Business executives have a multitude of organizational challenges. One of them is embracing change effectively. This is easier said than done as there are several tasks involved in this process. One is to improve processes and procedures and rebrand without affecting the core brand. While every CEO understands that change is inevitable, some are uncomfortable with it. They value the status quo and emphasize continuous improvement. That doesn’t help in the long run. They can also make the mistake of focusing on too many things at once. Instead, the goal is to be selective and uncompromising. Other reasons CEOs may not accept change include unwillingness to deal with technology, unclear goals, unfamiliar scope, ineffective communication, and poor project management skills .

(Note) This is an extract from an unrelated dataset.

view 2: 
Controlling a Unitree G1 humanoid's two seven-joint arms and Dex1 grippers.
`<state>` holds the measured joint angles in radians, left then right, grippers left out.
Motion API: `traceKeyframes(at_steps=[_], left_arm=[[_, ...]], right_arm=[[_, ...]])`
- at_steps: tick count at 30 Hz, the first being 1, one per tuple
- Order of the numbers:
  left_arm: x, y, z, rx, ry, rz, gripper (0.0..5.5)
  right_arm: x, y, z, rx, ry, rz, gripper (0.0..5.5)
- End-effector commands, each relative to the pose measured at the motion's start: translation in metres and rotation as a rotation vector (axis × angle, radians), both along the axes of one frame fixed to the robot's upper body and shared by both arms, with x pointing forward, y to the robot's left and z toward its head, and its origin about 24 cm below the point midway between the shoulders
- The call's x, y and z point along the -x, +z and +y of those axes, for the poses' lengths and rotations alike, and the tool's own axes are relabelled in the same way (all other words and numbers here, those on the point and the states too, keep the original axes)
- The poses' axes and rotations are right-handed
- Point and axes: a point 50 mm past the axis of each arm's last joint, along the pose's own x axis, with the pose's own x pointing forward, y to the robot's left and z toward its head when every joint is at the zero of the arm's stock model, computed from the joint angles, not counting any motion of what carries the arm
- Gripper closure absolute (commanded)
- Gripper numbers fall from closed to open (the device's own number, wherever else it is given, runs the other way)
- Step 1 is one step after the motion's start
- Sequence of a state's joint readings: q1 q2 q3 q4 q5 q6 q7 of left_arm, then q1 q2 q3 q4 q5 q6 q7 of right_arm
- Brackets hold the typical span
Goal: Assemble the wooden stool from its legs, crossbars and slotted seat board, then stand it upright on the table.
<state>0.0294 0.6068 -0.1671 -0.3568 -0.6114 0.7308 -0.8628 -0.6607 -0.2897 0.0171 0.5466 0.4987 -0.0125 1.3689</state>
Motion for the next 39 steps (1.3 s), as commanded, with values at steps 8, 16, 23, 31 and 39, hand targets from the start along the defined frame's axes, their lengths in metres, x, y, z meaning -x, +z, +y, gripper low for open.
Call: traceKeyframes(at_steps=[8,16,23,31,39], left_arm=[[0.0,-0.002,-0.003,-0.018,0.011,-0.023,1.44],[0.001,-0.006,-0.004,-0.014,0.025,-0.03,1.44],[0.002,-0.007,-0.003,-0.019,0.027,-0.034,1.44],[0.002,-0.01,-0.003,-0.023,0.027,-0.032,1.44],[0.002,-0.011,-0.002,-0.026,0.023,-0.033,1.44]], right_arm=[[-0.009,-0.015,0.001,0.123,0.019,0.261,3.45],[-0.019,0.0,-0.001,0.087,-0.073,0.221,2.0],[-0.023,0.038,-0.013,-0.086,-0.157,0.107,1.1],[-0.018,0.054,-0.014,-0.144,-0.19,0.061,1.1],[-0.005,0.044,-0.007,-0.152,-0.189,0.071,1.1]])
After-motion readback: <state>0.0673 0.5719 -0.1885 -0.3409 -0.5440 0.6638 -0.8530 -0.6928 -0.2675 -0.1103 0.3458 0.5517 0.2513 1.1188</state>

There is no “one size fits all” for change management; instead, emphasis should be placed on a flexible template associated with it and the ability to customize each template. Companies including Apple, Google, Facebook and YouTube have modified business models with changing times and technologies, along with Amazon, Walt Disney, Netflix and Spotify.

Change involves uncertainty, communication challenges, and chaos that employees often don’t appreciate. Therefore, CEOs must communicate with their stakeholders about the risks associated with Not change, even as they explain the advantages involved in embracing it and show the benefits. They must also involve stakeholders in the change process – be transparent and build trust – and remove institutional barriers, if any. Another important need is accepting feedback to improve decision making and motivate employees during development. They have to be patient and persistent, because change takes time.

Related: Disruption vs Innovation: Defining Success

See disruption as an opportunity, not a threat

The International Data Corporation reports that 60% of global GDP will come from digital organizations by 2022. This staggering statistic is also an opportunity in disguise if viewed optimistically and used effective use. Digital platforms can lower prices through new cost structures and provide new experiences for consumers. Therefore, instead of seeing technological revolutions as threats, CEOs must see them as opportunities and develop strategies to capitalize on them. Companies from Apple and IBM to Nestle and Hyundai have capitalized on that disruption and thrived. New technology also allows up-and-coming and/or small-scale companies to take on powerful organizations; Some, such as Alibaba, Airbnb and Uber have challenged the traditional giants and are thriving.

Disruptive solutions lie in out-of-the-box thinking and innovation with changing times and technologies. And mere sports knowledge is not always a solution; A more profitable path involves acting quickly and converting threats into opportunities.